Dataset content:

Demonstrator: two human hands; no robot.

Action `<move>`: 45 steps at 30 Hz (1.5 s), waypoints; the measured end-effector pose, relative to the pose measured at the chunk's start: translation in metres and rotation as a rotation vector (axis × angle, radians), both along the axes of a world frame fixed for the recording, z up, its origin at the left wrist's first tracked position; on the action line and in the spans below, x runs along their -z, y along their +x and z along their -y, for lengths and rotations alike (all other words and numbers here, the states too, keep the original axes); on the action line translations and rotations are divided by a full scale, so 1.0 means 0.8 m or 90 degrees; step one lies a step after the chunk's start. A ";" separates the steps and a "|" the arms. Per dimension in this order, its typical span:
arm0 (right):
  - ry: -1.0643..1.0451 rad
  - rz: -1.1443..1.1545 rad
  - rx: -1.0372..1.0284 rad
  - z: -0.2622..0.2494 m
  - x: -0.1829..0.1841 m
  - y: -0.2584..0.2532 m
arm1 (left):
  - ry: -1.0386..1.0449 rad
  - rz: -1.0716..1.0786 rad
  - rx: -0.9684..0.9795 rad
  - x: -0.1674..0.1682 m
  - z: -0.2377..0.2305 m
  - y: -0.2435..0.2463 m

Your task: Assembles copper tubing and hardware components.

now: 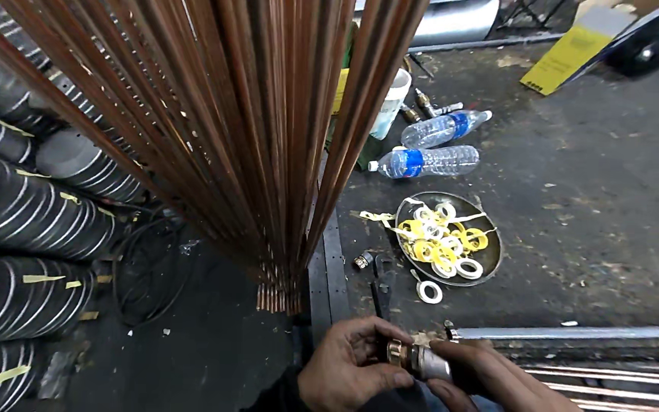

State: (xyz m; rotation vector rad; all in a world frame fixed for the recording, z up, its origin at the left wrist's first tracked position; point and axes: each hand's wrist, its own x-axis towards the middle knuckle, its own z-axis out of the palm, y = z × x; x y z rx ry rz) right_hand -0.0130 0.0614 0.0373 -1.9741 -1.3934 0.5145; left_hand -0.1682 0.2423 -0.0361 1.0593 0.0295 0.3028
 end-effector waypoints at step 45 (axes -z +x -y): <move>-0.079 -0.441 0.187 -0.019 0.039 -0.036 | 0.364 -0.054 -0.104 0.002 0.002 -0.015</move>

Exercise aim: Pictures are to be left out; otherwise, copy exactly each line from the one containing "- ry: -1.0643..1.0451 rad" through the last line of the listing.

Your solution:
  - ry: -1.0643..1.0451 rad
  - rz: -1.1443..1.1545 rad
  - rx: -1.0372..1.0284 rad
  - z: -0.2622..0.2494 m
  - x: -0.1829..0.1841 m
  - y: -0.2584..0.2532 m
arm1 (left):
  - ry: -1.0386..1.0449 rad
  - rz: -1.0716..1.0786 rad
  - rx: -0.9684..0.9795 rad
  - x: -0.1674..0.1682 m
  - z: -0.2377..0.2305 m
  - y: -0.2435..0.2463 m

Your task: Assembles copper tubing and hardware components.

now: 

State: (xyz m; rotation vector rad; all in a world frame fixed for the recording, z up, its origin at the left wrist's first tracked position; point and axes: each hand's wrist, its own x-axis towards the middle knuckle, its own z-axis out of the palm, y = z × x; x y z rx ry rz) right_hand -0.0130 0.0614 0.0373 -1.9741 -1.3934 0.5145; left_hand -0.1682 0.2423 -0.0361 1.0593 0.0295 0.3028
 end-effector waypoints at step 45 (axes -z +x -y): <move>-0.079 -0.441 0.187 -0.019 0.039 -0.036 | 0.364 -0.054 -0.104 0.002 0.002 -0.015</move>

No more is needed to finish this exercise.